El uso de los análisis de troponina cardíaca hs ocupará un lugar destacado como biomarcador en la prevención primaria y, con el tiempo, se convertirá en un factor de riesgo junto con los factores de riesgo convencionales de Framingham, como el tabaquismo, la hipertensión y la hiperlipidemia. La troponina hs cumple la función descrita en la declaración del Instituto de Medicina sobre "esfuerzos para garantizar que los pacientes adecuados reciban el tratamiento adecuado".
Estudios futuros definirán el papel óptimo del cribado en adultos jóvenes, la evaluación del riesgo de eventos futuros y la posible intervención temprana y terapias para mejorar los resultados a corto y largo plazo.

Referencias

1. Thygesen K, Mair J, Katus H, Plebani M, Venge P, Collinson P, et al. Recommendations for the use of cardiac troponin measurement in acute Have the whole world  in view altar table, with Audemars Pigeut Audemars Piguet exquisite watchmaking  technology and innovation ability, both in domestic and global top table factory enjoys the reputation of No. The performance of Piguet in Audemars complex watch many table game is interested, but when it comes in many styles of Audemars Pigeut table, that a style is the most famous and popular,  Royal Oak Royal Oak Offshore octagonal shaped surface is probably the most able to attract the attention of the table section. Compared with the amazing value Audemars Pigeut eight king,  Royal Oak royal oak table not only is amiable and easy of approach, and in the Royal Oak was behind the unique epochal advent, in fact also is hiding a worthy chew repeatedly cardiac care. Eur Heart J 2010;31:2197-204.
2. Apple FS. A new season for cardiac troponin assays: It's time to keep a scorecard [Opinion]. Clin Chem 2009;55:1303- 6.
3. deFilippi CR,  Lemos JA, Christenson RH, Gottdiener JS, Kop WJ, Zhan M, Seliger SL. Association of serial measurement of cardiac troponin T using a sensitive assay with incident heart failure and cardiovascular mortality in older adults. JAMA 2010;304:2494 -502.

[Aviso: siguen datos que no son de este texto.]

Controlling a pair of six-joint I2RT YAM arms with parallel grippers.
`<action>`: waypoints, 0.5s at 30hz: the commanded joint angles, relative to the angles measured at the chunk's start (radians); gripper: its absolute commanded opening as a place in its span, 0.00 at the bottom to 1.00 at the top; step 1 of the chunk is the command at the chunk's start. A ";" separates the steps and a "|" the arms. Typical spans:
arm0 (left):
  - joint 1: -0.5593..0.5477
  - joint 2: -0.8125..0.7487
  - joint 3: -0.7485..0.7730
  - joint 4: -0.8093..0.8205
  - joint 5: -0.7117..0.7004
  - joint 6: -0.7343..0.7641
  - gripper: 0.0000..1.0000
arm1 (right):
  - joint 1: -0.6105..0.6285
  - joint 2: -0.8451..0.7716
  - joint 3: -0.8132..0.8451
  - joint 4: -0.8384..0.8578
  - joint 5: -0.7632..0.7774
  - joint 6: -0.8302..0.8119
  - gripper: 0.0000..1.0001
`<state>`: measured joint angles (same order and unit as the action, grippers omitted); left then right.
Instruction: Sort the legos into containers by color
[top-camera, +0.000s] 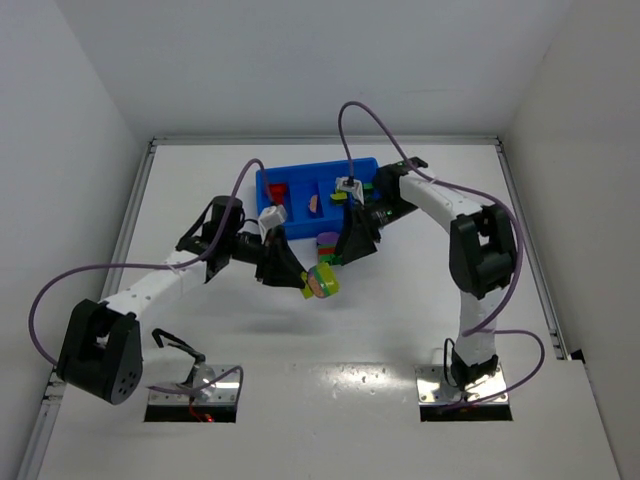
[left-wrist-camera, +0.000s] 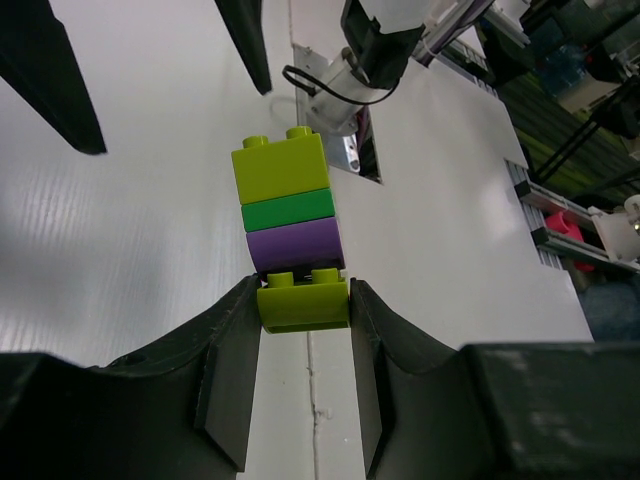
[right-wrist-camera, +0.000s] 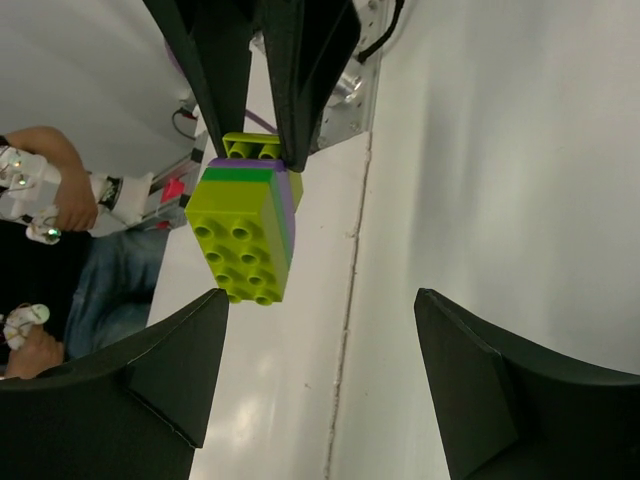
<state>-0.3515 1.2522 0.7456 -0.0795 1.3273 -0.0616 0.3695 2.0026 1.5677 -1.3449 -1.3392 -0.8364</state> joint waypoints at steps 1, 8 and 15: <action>0.013 0.012 0.051 0.047 0.058 0.016 0.00 | 0.035 -0.079 -0.017 -0.033 -0.038 -0.076 0.76; 0.013 0.030 0.060 0.047 0.058 0.016 0.00 | 0.085 -0.111 -0.040 -0.022 -0.011 -0.076 0.76; 0.013 0.039 0.069 0.047 0.058 0.025 0.00 | 0.114 -0.120 -0.040 -0.022 -0.011 -0.076 0.76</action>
<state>-0.3515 1.2919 0.7727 -0.0792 1.3365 -0.0631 0.4702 1.9209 1.5242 -1.3636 -1.3308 -0.8616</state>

4. de Lemos JA, Drazner MH, Omland T, Ayers CR, Khera A, Rohatgi A, et al. Association of troponin T detected with a highly sensitive assay and cardiac structure and mortality risk in the general population. JAMA 2010;304:2503-12.
5. Blankenberg S, Zeller T, Saarela O, Havulinna AS, Kee F, Tunstall-Pedoe H, et al. Contributions of 30 biomarkers to 10-year cardiovascular risk estimation in 2 population cohorts: the MONICA, Risk Genetics, Archiving, and Monograph (MORGAM) Biomarker Project. Circulation 2010;121:2388 -97.
6. Apple FS, Steffen LM, Pearce LA, Murakami MM, Luepker RV. Multiple biomarkers for prediction of cardiovascular death within the Minnesota Heart Survey [Abstract 17337]. Circulation 2010; 122(Suppl):23.